WORK TO COMPLETE -
In the listing that follows, the range to quote begins at the line that has "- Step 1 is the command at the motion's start" and ends after the line that has "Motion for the"; quote it verbatim and add nothing.
[Start of Attachment]
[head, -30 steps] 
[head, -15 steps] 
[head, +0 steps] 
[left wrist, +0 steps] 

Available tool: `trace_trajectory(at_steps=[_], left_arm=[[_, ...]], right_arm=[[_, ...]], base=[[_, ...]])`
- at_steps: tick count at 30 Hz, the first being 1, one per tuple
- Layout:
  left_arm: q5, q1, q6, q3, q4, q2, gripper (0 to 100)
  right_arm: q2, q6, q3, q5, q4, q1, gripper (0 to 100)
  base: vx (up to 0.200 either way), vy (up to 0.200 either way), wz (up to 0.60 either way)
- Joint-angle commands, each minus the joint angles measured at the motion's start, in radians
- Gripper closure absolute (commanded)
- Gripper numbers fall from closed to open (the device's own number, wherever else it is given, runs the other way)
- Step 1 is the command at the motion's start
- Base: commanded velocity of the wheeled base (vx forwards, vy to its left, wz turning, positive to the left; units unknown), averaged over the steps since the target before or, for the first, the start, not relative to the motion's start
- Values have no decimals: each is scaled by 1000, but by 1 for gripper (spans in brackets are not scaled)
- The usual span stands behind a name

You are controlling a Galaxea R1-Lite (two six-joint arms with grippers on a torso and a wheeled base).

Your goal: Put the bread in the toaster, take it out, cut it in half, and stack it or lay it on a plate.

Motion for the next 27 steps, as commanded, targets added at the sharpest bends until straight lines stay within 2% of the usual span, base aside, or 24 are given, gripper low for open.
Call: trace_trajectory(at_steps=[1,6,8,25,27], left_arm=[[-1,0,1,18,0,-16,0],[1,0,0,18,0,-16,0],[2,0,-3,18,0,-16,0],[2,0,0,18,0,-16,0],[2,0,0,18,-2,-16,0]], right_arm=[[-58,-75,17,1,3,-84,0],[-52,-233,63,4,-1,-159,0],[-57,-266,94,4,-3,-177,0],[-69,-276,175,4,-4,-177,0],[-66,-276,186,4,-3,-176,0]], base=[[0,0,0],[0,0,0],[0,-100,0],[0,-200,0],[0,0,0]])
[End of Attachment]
RESPONSE TO THIS TASK -
- Step 1 is the command at the motion's start
- Base: commanded velocity of the wheeled base (vx forwards, vy to its left, wz turning, positive to the left; units unknown), averaged over the steps since the target before or, for the first, the start, not relative to the motion's start
- Values have no decimals: each is scaled by 1000, but by 1 for gripper (spans in brackets are not scaled)
- The usual span stands behind a name

You are controlling a Galaxea R1-Lite (two six-joint arms with grippers on a torso and a wheeled base).

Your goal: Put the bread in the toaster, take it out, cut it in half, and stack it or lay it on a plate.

Motion for the next 27 steps, as commanded, targets added at the sharpest bends until straight lines stay within 2% of the usual span, base aside, or 24 are given, gripper low for open.

The exercise has been fully answered.